We look forward to more APIs that are scheduled to be included in ISE 1.3, which will further enhance the guest experience.
Profiling 802.1X Monitor Mode
Profiling is used to classify and manage devices that are attempting to access the network. This ISE capability profiles devices at the network edge using sensing features embedded in Cisco switches, WLCs, and wireless access points. The ISE Profiler classifies devices using the most appropriate endpoint profile, which is configured within ISE and specifies the endpoint identity group. The identity group can be used when defining conditions for authentication and authorization policies.
As a step toward 802.1X enforcement, you need a clear picture of what is on your network. You need to know what devices are capable of doing 802.1X, what devices are not, and where they are located. Then, you can assess the user experience changes you might have to make as a result. Profiling, in conjunction with monitor mode, allows IT to understand what devices are failing authentication and take appropriate action.

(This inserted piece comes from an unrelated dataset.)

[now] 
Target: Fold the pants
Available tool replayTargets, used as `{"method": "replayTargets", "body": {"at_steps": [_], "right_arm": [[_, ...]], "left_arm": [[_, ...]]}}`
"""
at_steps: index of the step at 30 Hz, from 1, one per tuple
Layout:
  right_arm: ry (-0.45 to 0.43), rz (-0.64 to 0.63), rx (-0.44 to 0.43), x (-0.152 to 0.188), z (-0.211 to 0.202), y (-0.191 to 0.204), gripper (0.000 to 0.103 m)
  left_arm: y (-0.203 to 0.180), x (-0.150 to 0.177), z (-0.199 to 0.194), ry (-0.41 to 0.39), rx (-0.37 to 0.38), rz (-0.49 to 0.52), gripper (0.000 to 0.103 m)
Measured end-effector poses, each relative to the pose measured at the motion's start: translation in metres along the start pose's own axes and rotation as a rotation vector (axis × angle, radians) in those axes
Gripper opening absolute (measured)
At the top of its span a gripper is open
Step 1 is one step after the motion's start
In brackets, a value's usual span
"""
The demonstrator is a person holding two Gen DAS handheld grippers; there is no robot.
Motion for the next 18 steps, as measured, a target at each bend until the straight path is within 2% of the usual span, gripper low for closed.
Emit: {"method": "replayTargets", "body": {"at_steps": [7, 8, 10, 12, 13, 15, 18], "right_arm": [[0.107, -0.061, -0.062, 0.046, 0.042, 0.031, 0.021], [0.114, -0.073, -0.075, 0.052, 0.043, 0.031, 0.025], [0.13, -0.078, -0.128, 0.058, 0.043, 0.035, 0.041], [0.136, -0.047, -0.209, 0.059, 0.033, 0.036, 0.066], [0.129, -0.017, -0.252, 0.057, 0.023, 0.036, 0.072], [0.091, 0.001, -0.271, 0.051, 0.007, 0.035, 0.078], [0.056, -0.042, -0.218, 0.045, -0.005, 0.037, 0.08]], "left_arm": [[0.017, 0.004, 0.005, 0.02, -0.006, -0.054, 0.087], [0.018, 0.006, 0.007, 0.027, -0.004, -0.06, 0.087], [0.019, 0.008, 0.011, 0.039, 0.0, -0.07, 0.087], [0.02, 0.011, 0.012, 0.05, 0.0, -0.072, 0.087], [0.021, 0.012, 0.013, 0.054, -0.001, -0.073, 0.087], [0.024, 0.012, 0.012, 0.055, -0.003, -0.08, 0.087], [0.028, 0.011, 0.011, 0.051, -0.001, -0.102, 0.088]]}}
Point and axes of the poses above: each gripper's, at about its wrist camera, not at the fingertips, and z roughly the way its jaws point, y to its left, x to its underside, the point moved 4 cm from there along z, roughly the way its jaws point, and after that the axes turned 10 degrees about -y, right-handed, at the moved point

For profiling, Cisco IT uses RADIUS, Simple Network Management Protocol (SNMP), Dynamic Host Configuration Protocol (DHCP) Helper, Domain Name System (DNS), and HTTP. With the ISE Profiler, we can:
● Perform automatic endpoint profiling
● Provide endpoint behavior monitoring
● Build an endpoint repository without Cisco Network Admission Control
In February 2014, we began deploying ISE to perform authentication for wireless endpoints globally. The initial plans called for three limited deployments (LDs) of ever-increasing size to ensure our methodology was sound and that all issues encountered in the LDs could be addressed before the larger global deployment. We completed the last LD of wireless authentication (from Access Control System, or ACS, to ISE) in May 2014. For the final LD, our target was to get total endpoint count to 50 percent of known endpoints (from ACS figures). The previous LDs focused on a wide range of global, large sites (by endpoints) so that we would get to our 50 percent target. Once achieved, the remaining 50 percent were migrated rapidly.
The general deployment to the remaining 50 percent of the global wireless infrastructure went very smoothly, largely due to the lessons learned in the LDs. The project team has implemented several operational processes to make the deployment and support easier. We have an existing ACS infrastructure that moved the wireless authentication from ACS to ISE. On the WLCs, we made the first three authentication servers the ISE nodes and the remaining two are pointing to ACS nodes. If the ISE system has issues authenticating, it can fail to the first three ISE nodes, and the rest goes to the ACS infrastructure. Additionally, we enabled an analytics report nightly, which searches for WLCs that switch from ISE to ACS. The operations team reviews the report and troubleshoots instances of failover. After there are no failovers for one month, the team will run an automated script to remove the ACS references from the WLCs. All authentication will be done solely by ISE with no fallback to ACS needed. The team that manages the ACS infrastructure can then make decisions regarding the number of ACS VMs needed in future implementations.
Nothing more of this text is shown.